The PN must rekindle the grassroots activists' sense of belonging, says Austin Gatt's former right-hand man.

james
James Debono
18 March 2013, 12:00am
Nationalist MP Claudio Grech.
Nationalist MP Claudio Grech.


I meet Claudio Grech at the Westin Hotel's lobby on Thursday.  He is still visibly tired having being elected from the first district on Monday at 2 am, after two days at the counting hall.

But the 38-year-old PN candidate who spearheaded Malta's ICT revolution while working in former minister Austin Gatt's secretariat for 11 years has very clear ideas on why his party has lost the election.

According to the newly elected MP, it was the loss of the human touch, and not its policies, which cost the PN this election. 

It comes across as a curious observation from someone who worked closely with Austin Gatt, a minister not exactly known for his human touch.

Towards the end of the interview, when our discussion focuses on the future of the Nationalist Party, Grech recalls with a sense of nostalgia the time when activists referred to the "Stamperija" (literally, the printing press) not the headquarters.

"I grew up in a party where everyone was following a vision and a mission, not an ideology or iconic figures who earned their place by winning the heart of the people...but the heart of the party was not the leader but was always the Stamperija."

He recalls the time when local committees did not regard themselves as the remote outposts of a centralised party, but saw themselves as "a physical extension of the Stamperija".

"We must do everything to get these people back and make them feel part of the party...it is these genuine people who give their contribution without any sense of obligation, who are the heart of the party."

Still, this yearning for the good old times is accompanied by another realisation that voters in general are less fixed in their party loyalties. 

Grech hints that the party now has an important task ahead: that of strengthening its structures to enable it to communicate its message to a new critical mass of floating voters. 

The major change in this election is the emergence of a critical mass of floating voters.

"While these previously represented 20,000-25,000 voters, the number has grown to more than 70,000 and will continue to increase in all elections."

One of the lessons of this election, according to Grech, is that parties can no longer rely on a solid block of Nationalist and Labour voters to win elections.

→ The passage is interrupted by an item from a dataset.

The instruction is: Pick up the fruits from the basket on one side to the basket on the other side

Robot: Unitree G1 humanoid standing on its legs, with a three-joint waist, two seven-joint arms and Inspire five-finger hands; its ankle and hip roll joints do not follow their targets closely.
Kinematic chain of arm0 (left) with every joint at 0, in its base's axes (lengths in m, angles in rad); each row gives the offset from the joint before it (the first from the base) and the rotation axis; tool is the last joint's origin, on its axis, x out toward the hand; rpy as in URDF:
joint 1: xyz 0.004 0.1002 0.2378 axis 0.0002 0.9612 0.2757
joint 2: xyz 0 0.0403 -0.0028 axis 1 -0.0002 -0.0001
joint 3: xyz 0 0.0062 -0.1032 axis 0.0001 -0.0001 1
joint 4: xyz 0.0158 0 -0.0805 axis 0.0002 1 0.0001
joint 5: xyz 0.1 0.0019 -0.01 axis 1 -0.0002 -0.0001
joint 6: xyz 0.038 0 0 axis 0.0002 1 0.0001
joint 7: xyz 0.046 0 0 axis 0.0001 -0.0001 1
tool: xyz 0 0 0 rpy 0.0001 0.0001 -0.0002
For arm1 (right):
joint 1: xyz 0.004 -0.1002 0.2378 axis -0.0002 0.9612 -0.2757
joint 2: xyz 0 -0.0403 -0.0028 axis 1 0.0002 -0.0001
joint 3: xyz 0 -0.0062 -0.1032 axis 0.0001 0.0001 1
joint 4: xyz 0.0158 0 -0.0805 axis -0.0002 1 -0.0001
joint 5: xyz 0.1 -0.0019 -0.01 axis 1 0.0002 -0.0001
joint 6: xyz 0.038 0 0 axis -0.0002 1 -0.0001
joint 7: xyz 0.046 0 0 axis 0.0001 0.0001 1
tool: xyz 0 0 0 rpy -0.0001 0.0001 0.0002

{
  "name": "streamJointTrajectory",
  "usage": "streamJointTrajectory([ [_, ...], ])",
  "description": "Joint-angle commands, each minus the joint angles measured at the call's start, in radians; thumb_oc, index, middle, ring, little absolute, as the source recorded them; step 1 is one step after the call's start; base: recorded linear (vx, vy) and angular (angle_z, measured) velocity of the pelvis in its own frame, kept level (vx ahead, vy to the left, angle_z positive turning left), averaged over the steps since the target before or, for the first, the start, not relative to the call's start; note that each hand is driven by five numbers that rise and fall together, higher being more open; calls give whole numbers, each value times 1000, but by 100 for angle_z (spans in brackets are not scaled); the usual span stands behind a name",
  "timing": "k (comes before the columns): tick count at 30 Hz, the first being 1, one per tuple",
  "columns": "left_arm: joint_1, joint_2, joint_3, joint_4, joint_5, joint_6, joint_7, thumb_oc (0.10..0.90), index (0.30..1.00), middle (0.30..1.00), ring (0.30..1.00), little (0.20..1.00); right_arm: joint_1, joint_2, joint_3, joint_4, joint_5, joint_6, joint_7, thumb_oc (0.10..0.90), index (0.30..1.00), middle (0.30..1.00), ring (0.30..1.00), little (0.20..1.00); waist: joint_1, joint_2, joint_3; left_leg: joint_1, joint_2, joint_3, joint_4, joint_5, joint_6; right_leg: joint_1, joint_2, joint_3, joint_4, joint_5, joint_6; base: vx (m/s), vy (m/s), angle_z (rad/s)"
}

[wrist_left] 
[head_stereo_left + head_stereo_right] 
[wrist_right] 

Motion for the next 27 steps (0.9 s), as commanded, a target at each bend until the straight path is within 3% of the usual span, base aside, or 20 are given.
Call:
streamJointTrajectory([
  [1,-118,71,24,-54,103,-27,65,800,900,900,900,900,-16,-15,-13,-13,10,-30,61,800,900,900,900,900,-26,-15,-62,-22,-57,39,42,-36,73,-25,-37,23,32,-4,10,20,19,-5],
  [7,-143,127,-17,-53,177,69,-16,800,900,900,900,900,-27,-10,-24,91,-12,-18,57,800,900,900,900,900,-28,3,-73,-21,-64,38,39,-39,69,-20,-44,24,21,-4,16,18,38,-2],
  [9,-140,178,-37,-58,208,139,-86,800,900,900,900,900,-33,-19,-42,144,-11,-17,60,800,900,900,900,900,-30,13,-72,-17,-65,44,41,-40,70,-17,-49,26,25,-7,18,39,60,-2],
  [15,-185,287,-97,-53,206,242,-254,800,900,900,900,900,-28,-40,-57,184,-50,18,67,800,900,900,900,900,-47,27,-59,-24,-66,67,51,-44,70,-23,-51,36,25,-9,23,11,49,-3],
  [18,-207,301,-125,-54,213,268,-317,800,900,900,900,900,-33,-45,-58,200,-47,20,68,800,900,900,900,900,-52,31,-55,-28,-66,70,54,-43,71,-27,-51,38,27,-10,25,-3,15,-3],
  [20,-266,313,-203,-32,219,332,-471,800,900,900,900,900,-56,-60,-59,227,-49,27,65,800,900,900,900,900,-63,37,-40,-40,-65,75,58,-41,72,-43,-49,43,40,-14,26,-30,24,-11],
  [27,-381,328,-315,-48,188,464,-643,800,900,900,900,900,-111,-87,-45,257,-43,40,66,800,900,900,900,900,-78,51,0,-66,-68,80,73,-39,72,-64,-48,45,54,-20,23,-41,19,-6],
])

"The result is a disappointing one, especially considering the government's performance on the macro level...in this sense it was not a fair result..."

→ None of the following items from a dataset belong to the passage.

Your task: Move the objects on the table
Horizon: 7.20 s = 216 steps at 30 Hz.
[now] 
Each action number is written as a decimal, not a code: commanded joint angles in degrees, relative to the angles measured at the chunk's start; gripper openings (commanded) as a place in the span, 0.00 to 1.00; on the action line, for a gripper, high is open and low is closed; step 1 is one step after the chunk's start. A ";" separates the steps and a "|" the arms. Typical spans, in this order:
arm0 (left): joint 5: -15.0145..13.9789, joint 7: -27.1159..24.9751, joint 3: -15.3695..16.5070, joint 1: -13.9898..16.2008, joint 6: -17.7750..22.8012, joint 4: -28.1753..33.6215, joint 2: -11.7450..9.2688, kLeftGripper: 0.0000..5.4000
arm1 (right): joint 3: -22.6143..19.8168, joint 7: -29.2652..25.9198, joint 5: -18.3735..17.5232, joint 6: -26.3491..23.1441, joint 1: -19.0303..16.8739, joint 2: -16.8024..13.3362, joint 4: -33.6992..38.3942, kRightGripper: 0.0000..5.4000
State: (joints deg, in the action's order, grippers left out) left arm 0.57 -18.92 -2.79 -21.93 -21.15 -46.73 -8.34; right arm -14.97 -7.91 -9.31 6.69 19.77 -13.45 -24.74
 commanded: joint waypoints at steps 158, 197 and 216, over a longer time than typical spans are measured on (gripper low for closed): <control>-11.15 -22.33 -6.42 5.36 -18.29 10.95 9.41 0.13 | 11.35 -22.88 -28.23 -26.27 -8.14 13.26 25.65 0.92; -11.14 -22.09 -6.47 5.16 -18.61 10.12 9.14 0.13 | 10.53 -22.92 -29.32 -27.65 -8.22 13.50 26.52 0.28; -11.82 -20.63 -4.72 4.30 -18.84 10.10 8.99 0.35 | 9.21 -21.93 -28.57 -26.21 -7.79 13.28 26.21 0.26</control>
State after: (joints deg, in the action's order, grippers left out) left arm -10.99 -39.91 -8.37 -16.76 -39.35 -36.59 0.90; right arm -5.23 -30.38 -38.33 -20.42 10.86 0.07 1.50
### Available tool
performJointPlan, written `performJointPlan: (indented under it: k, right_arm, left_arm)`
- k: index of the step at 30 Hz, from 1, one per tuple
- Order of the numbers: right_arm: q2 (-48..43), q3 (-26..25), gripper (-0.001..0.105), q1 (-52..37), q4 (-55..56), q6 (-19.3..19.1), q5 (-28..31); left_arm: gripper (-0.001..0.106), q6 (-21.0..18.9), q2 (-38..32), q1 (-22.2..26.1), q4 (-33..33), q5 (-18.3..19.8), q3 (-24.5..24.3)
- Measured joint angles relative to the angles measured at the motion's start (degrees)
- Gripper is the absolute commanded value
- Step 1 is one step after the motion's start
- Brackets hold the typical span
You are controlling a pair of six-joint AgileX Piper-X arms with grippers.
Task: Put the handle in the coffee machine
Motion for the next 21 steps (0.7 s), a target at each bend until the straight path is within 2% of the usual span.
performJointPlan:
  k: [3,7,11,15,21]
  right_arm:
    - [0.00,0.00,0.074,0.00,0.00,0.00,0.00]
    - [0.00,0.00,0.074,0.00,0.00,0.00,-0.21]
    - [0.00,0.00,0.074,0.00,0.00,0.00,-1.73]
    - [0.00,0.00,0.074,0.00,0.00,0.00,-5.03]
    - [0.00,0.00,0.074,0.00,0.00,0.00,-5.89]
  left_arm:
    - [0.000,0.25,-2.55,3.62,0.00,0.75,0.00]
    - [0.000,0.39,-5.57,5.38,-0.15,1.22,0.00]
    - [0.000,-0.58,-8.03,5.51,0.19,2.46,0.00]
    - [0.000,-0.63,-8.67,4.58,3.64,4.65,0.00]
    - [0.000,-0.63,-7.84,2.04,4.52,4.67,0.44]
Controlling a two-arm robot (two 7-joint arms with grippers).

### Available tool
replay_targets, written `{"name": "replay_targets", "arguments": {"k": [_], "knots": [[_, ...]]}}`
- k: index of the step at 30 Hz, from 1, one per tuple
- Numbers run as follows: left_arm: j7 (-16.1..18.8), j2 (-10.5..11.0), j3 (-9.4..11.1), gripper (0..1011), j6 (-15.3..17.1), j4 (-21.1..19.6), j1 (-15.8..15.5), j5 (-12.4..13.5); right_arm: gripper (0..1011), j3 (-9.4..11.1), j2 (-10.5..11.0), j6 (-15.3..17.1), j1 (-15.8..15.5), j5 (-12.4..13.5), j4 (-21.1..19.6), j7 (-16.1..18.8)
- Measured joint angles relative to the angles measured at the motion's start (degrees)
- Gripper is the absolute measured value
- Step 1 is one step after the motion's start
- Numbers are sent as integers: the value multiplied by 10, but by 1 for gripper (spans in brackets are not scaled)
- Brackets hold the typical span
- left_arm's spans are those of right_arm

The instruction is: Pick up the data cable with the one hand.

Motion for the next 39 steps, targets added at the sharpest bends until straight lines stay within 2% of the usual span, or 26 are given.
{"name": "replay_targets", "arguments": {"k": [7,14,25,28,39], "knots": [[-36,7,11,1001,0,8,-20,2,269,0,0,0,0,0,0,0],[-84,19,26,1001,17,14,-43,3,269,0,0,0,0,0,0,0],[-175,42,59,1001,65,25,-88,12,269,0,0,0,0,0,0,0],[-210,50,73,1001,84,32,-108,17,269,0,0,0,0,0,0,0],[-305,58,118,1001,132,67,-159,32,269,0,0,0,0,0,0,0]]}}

Does this mean that Bill Clinton's maxim that "it's the economy, stupid" does not apply to Maltese politics?

Claudio Grech immediately points out that the macro picture is composed of 150,000 households.

"These constituted 150,000 micro pictures..."

He acknowledges that one of the problems was that while the country was experiencing economic growth this wealth was not trickling down to all the 150,000 households.

Grech recalls house visits in which he was told; "If the country is doing as well as you say, have I been struck by some bout of bad luck? Am I the only one to feel abandoned perhaps because I do not know any minister? Why have I been ignored?" 

But the primary reason for the PN's defeat was the deficient customer care function of government.

"I am not talking about favours but about the way government was treating complaints, requests for information and delivering things which should have been granted by right, was deficient".

According to Grech people had started perceiving this government as one which lacked a human face... "a government which treated people as files or numbers".

He describes the Nationalist government as one which was deluded into thinking that simply because the macro picture was doing well it did not feel the need of taking a frontline role to interact with people in their every day difficulties.

"This created disgruntlement which could have been nipped in the bud."

He singles out the way certain authorities treated people. What the government should have done in these circumstances was to position itself as an intermediary between people and the authorities.  

"If that were the case, people would have looked to the government as their defence. Instead, people felt abandoned". 

Unfortunately, the customer care departments in the various ministries failed to take up this role.

"This created pockets of disgruntlement composed of people who were demanding small things but who felt abandoned especially in cases where the entities involved failed the timeframes or sent people running around from one department to another."

The realisation might have come too late in the day to save the PN's fortunes.

He recalls that in the last two weeks of the campaign Lawrence Gonzi was making a lot of emphasis that "people are not file numbers".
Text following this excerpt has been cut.